Headlined, 'Putting our children in line of fire', the Pakistani official, who retired in 2005 as former corps commander of Lahore, wrote "The whole truth about Kargil is yet to be known. We await the stories of forgotten starved soldiers hiding behind cold desolate rocks, with empty guns still held in their hands...Such precious blood spilled without cause!"

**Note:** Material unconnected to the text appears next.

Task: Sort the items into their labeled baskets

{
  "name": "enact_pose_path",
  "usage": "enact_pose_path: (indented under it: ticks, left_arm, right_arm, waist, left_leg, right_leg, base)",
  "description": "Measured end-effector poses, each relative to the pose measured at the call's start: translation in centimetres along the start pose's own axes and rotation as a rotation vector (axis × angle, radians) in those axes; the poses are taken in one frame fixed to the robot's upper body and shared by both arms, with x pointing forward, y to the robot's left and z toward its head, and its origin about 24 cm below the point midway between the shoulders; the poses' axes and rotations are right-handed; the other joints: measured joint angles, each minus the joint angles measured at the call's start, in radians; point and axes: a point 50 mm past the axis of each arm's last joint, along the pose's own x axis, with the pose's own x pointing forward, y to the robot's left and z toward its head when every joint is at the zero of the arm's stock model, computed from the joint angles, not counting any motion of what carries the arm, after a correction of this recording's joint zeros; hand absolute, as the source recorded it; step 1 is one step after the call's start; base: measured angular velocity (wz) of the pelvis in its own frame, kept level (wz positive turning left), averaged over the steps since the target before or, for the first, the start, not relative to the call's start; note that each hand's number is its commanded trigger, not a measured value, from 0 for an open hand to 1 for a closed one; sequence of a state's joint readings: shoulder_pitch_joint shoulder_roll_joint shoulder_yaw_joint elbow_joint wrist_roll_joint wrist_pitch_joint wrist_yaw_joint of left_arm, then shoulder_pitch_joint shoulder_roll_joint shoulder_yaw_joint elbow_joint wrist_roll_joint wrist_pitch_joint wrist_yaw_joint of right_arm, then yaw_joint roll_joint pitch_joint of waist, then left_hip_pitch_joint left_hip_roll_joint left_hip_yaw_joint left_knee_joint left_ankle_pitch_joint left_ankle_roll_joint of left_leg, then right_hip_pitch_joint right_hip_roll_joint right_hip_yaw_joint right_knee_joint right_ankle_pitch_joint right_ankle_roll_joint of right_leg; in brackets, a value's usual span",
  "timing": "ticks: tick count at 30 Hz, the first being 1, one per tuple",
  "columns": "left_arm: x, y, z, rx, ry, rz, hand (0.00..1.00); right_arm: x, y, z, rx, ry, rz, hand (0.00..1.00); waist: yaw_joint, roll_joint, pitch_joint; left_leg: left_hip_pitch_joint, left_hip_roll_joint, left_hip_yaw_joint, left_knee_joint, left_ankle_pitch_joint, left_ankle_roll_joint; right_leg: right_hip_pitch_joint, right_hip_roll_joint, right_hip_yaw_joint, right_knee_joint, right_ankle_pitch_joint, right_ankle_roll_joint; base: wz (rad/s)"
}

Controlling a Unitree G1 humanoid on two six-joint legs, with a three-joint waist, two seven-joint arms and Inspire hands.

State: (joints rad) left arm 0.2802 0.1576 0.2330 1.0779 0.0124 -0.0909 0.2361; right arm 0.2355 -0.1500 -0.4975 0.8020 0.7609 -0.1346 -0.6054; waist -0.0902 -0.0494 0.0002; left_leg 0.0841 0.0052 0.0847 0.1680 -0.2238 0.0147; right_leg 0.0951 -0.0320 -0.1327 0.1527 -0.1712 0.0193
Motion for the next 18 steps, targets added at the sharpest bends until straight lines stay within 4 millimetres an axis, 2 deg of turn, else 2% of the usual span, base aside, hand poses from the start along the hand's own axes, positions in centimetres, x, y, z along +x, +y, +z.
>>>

The Pakistani officer said whatever little he knew, took a while to emerge, "since General Musharraf had put a tight lid on Kargil". "Three years later, a study commenced by GHQ to identify issues of concern at the lowest levels of command, was forcefully stopped by him. 'What is your intent?' he asked. His cover-up was revealed many years later, on publication of his book," Aziz said.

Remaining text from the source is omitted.